• Work request: Which lines in the material below contain the word "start"? Copy each of them.
──────────────────────────────
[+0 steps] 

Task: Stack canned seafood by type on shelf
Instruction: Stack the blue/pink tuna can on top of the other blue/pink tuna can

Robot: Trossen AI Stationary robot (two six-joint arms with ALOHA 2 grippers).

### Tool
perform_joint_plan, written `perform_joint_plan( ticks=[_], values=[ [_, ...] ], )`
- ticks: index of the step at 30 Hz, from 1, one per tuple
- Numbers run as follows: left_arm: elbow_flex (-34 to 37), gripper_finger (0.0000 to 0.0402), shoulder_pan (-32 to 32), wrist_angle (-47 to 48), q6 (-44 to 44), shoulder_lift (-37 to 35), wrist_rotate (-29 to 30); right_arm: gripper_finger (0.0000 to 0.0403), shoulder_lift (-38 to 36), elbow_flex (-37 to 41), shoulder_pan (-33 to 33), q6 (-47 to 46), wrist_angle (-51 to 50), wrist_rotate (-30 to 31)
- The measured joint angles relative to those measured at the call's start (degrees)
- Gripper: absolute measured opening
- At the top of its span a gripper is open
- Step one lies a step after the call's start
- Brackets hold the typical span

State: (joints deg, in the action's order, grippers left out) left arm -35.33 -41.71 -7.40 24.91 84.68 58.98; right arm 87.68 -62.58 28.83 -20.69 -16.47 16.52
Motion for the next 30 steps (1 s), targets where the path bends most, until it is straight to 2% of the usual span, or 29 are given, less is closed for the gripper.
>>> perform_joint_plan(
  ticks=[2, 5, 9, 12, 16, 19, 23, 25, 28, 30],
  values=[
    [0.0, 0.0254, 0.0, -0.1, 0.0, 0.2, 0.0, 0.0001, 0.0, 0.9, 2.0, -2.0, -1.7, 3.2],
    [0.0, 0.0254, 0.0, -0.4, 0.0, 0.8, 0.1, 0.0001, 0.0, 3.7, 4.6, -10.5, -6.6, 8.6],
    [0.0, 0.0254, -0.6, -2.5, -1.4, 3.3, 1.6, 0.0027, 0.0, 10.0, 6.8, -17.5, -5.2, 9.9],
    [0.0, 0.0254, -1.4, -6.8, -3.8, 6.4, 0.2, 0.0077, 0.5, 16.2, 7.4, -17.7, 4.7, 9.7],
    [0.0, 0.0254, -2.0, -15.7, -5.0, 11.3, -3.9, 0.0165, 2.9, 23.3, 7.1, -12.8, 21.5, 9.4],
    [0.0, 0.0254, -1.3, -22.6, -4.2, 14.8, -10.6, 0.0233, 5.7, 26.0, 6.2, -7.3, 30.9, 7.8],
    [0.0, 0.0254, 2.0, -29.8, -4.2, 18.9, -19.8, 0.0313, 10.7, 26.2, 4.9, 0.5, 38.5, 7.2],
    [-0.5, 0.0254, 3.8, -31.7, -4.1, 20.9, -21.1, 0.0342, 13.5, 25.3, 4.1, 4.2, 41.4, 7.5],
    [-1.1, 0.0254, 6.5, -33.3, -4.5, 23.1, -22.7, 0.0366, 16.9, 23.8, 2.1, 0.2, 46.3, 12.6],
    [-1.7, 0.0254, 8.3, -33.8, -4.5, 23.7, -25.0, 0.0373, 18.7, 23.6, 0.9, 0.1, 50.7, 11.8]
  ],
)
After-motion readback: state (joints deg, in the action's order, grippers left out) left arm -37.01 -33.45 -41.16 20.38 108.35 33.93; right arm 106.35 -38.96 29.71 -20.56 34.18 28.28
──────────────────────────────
• Exercise solution:
- The measured joint angles relative to those measured at the call's start (degrees)
- Step one lies a step after the call's start

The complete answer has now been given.